名将それぞれの個性
野村ID野球(ID:Important Data)
ID野球とは、経験や勘に頼ることなく、データを駆使して科学的に戦略を立てていく手法で、野村監督がスワローズの監督であった時に提唱し広めました。そして「野村再生工場」と言われ、活かす場を見いだせず埋もれてしまっている選手の力を引き出し活躍させる手法が一時クローズアップされました。
まず何よりミーティングに長い時間を使うこと、そしてその形式も非常に独特のものであり、野村監督が延々と講義しながらホワイトボードに板書し、選手はノートをとって試合前やオフ時間に見返す、というものです。
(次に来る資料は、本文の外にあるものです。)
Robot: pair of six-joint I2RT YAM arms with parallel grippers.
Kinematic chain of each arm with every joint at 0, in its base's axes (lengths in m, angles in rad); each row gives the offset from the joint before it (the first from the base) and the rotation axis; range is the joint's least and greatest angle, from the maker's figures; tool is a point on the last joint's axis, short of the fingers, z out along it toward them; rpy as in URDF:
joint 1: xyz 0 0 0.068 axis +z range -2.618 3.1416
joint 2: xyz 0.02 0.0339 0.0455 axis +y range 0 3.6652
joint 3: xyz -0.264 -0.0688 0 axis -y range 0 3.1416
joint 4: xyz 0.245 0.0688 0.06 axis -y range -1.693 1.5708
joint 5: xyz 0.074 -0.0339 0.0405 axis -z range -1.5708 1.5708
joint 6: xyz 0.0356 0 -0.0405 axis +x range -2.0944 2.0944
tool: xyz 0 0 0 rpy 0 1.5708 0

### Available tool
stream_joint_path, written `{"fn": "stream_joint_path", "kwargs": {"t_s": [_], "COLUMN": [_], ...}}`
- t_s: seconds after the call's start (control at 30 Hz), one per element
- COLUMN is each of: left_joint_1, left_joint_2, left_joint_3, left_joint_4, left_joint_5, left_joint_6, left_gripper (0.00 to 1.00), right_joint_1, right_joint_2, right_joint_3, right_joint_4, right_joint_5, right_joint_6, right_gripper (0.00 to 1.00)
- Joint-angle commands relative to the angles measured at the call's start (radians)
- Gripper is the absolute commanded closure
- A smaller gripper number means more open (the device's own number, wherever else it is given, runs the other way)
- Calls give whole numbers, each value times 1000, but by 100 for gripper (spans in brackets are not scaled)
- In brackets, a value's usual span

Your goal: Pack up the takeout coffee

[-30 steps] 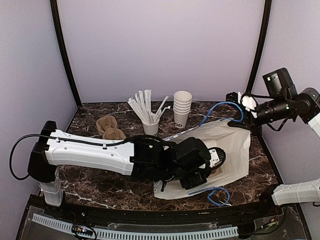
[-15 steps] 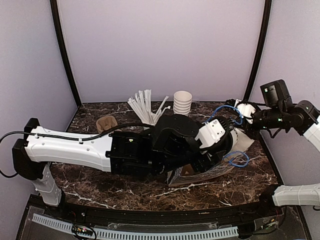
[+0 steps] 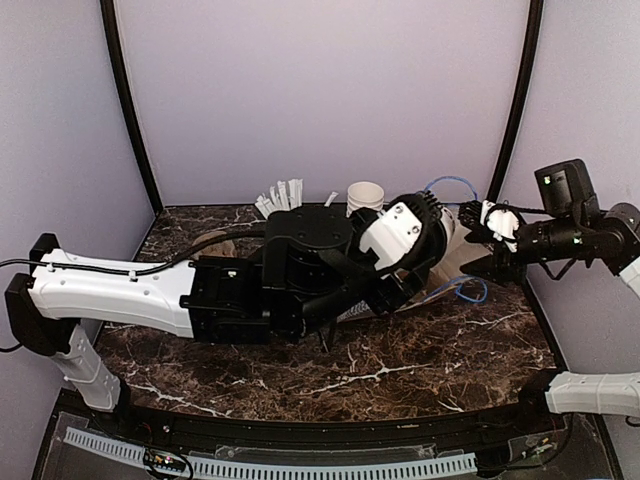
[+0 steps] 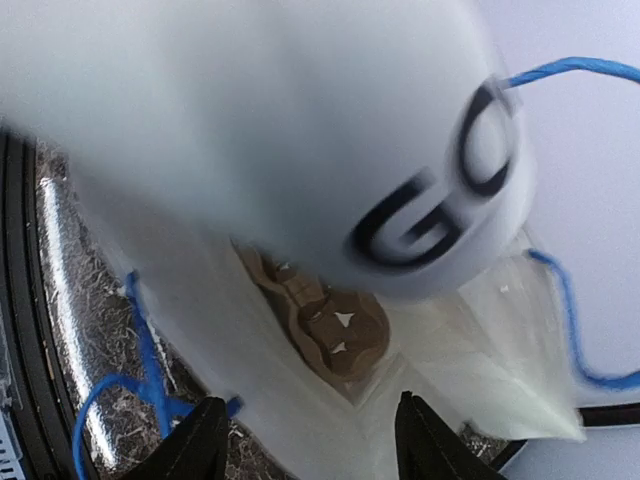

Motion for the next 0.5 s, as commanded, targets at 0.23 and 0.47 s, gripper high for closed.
{"fn": "stream_joint_path", "kwargs": {"t_s": [0.23, 0.47], "left_joint_1": [6, 6], "left_joint_2": [-136, -185], "left_joint_3": [-45, -79], "left_joint_4": [-11, 2], "left_joint_5": [-116, -157], "left_joint_6": [11, 29], "left_gripper": [88, 88], "right_joint_1": [7, 30], "right_joint_2": [13, 60], "right_joint_3": [-43, 35], "right_joint_4": [-14, -7], "right_joint_5": [-138, -100], "right_joint_6": [-15, -15], "right_gripper": [41, 34]}}
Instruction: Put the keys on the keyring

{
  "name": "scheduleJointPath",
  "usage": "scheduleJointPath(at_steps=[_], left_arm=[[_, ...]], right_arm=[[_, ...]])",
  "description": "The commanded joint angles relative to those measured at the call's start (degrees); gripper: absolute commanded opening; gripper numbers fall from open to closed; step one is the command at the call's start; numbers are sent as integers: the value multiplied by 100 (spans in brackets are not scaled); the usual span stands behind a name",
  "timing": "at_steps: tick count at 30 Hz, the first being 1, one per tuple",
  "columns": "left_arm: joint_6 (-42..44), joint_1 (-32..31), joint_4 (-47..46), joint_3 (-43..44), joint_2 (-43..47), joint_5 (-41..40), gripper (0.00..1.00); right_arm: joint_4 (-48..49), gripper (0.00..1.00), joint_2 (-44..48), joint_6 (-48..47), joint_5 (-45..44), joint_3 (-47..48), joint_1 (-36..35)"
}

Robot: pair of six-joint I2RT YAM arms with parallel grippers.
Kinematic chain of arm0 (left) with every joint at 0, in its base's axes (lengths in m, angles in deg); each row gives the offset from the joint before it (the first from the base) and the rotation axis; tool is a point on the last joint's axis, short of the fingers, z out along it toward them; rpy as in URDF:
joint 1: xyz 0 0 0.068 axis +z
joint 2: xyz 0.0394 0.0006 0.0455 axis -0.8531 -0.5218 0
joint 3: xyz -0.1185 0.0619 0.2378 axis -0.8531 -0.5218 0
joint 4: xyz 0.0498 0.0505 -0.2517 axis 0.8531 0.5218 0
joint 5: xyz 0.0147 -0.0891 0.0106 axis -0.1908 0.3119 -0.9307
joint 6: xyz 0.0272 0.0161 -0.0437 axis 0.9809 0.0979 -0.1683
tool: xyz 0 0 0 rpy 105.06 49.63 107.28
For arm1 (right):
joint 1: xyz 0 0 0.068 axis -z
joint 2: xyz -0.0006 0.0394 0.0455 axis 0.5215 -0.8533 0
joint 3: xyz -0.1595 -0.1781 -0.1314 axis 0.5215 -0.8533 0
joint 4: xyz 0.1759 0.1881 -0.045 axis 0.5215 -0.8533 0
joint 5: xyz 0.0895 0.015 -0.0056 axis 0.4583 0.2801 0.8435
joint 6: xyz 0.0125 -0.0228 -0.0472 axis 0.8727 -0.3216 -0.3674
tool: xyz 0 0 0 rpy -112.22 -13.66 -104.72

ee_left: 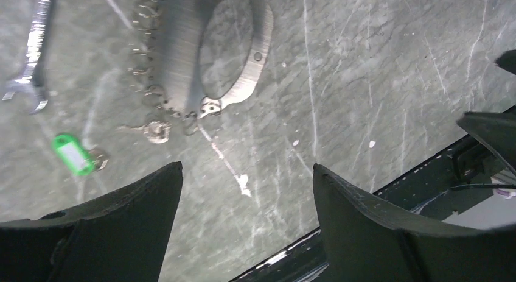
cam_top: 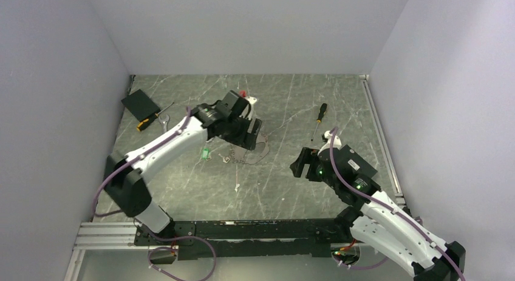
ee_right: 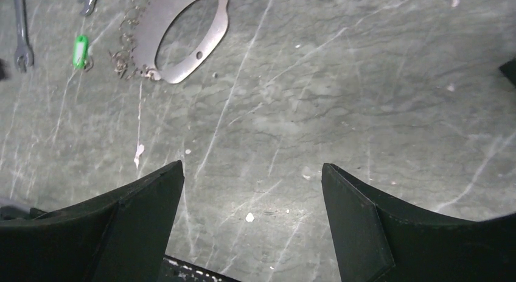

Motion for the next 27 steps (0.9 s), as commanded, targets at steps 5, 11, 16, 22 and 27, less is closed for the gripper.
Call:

打球カウント別の打者・投手・捕手心理がその講義の中心で、カウントパターンに合わせた野村の緻密な独自理論は、のちに指導者になるような選手にとっては戦略としての野球の面白さを教えてくれた貴重な時間だったと言われています。
落合「オレ流」野球
「勝つことが最大のファンサービスである―」
と公言し、しかしそのためには何をしてもいい、というわけではなく、他球団の強力な主軸をマネーゲームで取ることはせず、自チームの選手を育成して勝利するということを目指すスタイルです。そのため、監督就任時は「この1年は補強を凍結し、個々の選手の能力を10%底上げして日本一を獲る」という公約を掲げ、補強は控えました。
試合中は常に無表情で感情を表に出さず、選手交代を告げる時とマウンドに行く時以外はベンチ奥で腕組みし足を組んで座ったままほとんど動くことはなく、好プレーをした選手や本塁打を打った選手を迎えることもしませんでした。これは、ひとつひとつのプレーに一喜一憂して感情を見せると、選手が監督の顔色をうかがうようになって相手チームとではなく味方ベンチと試合をしてしまうようになる、という思いからでした。
そのため、選手の個人名を出して批判することはほとんどしません。これは選手の家族まで批判を浴びたり影響を受けることへの配慮からです。
そして試合後のコメントは短く、落合監督のコメントを掲載する新聞の「オレ流語録」のコメントもほとんど一行です。チーム事情を記者経由で相手チームに漏れてしまうことを警戒していました。
2007年の日本一をかけた日本シリーズ第5戦で、8回表まで完全試合投球を続けていた先発の山井投手を9回表に岩瀬投手へ継投させた采配には、他球団ファンも含めて賛否両論が巻き起こったほどでしたが、球団として53年間達成できなかった日本一を成し遂げました。
そして翌年2008年のシーズンで、山本昌投手が完投で通算200勝を達成した際には先述の日本シリーズの件を引き合いに
「代えられません。日本シリーズとは違います。日本シリーズはチームの記録。今日のは本人の記録です。」
と、チームへの思いと個人への思いを打ち明けました。
それぞれの違い
- 野村監督の「長時間ミーティング」、落合監督はミーティングなし
- 落合監督の衝撃的なひと言「選手の首を切ることが私の仕事」
- 身体を使って覚えさせた落合監督
- マスコミにしゃべる野村監督しゃべらない落合監督
- 心理戦で優位に立った落合監督の秘密厳守
- 「極秘資料」と銘打っておきながら、翌日マスコミにしゃべる野村監督の老獪さ
- 先読みの上司・落合監督
- 「今」だけでなく「先」のことを考えている両監督
- チャンスは必ず与えてくれる。それを生かせるか否かは自分次第
- コーチには明確な職務を与え、そこから先は一切口出ししない落合監督
- 「実力ある者」「努力している者」が正当に評価される環境
- 選手を復活させる野村再生工場、最初の処方箋は心のケア
- 落合監督が求めていたのは「エースの自覚」
- 戦わずして相手チームの「選手」と「作戦」を潰した落合監督、奇策を用いた「勇気」と「覚悟」
- リーグ優勝の勝因は「落合監督のために」と思う選手の気持ち
- 自分の栄誉のためでなく、組織と部下とファン、野球界の将来のために
名将と言われるにはワケがある
野球の世界だけではなく、多くの社会人の方々にも影響を与える名将の考え方。これからも野球界の発展のために尽力されるお二方からまだまだ得られるものは多そうです!